李鼎聽父親嘆息,還以為父親真怕了曹家,不禁道:“父親有什麽可顧忌的,如今曹寅卸了職,若他們家還在南邊,終有求著我家的時候!”

“渾說什麽?”李煦擺了擺手,忍不住呵斥道:“你瞧瞧人家曹颙,跟著好好學學,不要這般眼界淺!曹颙說得在理,噶禮太狂妄,張伯行又是出了名的倔驢,如今這總督府與巡撫衙門互相拆台,三天兩天還罷,若是這般沒完沒了下去,鬧到禦前是早晚之事。當著噶禮的面可以說兩句好話,難道還真要我們李家做他走狗不成?哼!他這是貪心得沒邊了,看著曹家產業眼熱,又沒膽子直接上手,倒是想拿咱們家當槍使!咱們為何要為他瞞著?我們遠在蘇州,噶禮算計張伯行也好,算計曹家也罷,咱們看戲就是,本也沒必要跟著摻和!”

父親竟是這“坐山觀虎鬥”的態度,李鼎仔細想想,眼前卻是這般最妥當,不管哪邊敗了,李家只要靠上勝的那邊,就是沒幹系的,心裏實在是佩服不已。

在蘇州這邊,曹颙最想見的人是莊常,但是曹李兩家眼下的關系,若是他太過親近莊常,怕以後莊常在李家這邊難做。想到這些,他也就歇了心思。每日裏,他不是隨著李鼐與李鼎兄弟出去吃酒,就是陪著母親去探訪親戚。

轉眼,過去了四、五日。

李氏初到時就講明了來意,高太君原本不耐煩,但架不住女兒苦求,又想著女婿病著,自己能夠去幫把手也好,就勉為其難地應了。

算算日子,已經出來好些天,李氏終究放心不下家裏,對文太君辭行。文太君知道她家裏事多,也不多留她,選了跟著去侍候高太君的人手,又吩咐李煦安排她們娘幾個返程。

李煦倒是大方,除了內宅那邊置備的給曹家上下人等的禮物外,因聽說外甥女婚期已定,又厚厚地送了一份嫁妝。

……

等乘上船,遠遠地離開蘇州碼頭,曹颙卻絲毫感覺不到輕松。

雖然接來高太君,算是達成目標,但是在李家這幾日,瞧著老人家與李家兒孫的親近程度,這份親情並不亞於對江寧這邊的親女兒。

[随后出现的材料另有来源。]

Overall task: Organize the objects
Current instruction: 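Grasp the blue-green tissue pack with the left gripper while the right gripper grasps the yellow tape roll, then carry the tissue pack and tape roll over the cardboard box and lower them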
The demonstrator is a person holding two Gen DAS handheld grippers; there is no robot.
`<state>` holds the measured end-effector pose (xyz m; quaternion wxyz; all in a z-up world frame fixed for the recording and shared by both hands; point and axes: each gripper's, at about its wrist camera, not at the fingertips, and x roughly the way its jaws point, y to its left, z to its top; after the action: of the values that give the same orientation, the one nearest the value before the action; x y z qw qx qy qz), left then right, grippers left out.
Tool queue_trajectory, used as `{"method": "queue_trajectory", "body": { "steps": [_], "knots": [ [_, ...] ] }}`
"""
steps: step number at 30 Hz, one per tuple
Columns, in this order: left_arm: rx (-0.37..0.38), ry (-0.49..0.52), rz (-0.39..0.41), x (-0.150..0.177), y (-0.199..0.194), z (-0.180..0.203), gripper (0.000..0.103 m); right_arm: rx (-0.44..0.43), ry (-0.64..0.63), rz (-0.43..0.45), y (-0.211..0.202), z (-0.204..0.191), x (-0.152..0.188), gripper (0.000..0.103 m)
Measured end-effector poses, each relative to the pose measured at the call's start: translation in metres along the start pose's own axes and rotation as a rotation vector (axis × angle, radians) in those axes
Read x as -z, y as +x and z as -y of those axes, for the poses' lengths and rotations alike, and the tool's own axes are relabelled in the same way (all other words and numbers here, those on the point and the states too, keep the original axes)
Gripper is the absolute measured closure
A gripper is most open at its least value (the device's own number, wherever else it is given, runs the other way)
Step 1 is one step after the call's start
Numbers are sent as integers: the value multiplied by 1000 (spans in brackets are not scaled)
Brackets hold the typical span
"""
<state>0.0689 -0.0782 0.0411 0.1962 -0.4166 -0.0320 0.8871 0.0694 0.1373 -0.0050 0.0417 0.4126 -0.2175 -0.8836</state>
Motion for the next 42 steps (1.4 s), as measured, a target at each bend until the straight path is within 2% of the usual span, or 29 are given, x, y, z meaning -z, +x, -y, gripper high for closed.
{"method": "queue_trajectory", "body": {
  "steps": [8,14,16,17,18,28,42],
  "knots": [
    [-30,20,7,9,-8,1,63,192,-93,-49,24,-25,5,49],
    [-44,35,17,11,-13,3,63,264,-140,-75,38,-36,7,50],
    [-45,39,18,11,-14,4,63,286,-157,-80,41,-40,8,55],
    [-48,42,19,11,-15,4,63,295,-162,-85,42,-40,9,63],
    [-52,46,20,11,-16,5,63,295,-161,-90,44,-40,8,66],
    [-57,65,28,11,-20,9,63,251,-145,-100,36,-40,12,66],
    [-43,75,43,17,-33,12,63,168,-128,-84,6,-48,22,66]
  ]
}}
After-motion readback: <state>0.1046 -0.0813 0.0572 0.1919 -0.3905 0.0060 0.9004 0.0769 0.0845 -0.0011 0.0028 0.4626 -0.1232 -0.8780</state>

她又是在李家生活了大半輩子的,若是到江寧住個一年半載想念這邊的親人,難道還非要攔下不成?

曹颙忍不住揉了揉眉頭,想起二嬸的大肚子,嘆息著為什麽不是母親有了身孕。老人家怕寂寞,有個小孩子在眼前熱鬧多了,自己偏又大了。

只得先走一步看一步了,這會兒若是二房那邊的幾個小孩子能討得老太太的歡心,留她下來也好。

……

江寧,曹家,西府。

打曹荃得了路眉,就少往其他幾院那邊去了,除了每月固定幾日要去兆佳氏房裏歇,其余日子皆在路眉這邊。寶蝶和翡翠十幾二十幾天連他個人影兒都見不到。

翡翠對此習以為常,寶蝶卻是十分不甘,三番兩次在兆佳氏跟前挑撥。

兆佳氏因路眉初進府時不甚動了胎氣,養了小半個月才好轉過來,當下只以養胎為第一要務,沒空騰手收拾路眉。然她聽了幾次寶蝶的話,心裏也有些不快,就借著腹中孩兒沒那五千兩聘嫁銀子那事,跟曹荃說要省嚼用。

原本內宅的事,兆佳氏從來沒和曹荃商量過,萬事皆由她做主的。曹荃素來就是服從,更不必說她舉了這麽個冠冕堂皇的理由,曹荃聽了自然是想都沒想立馬答應。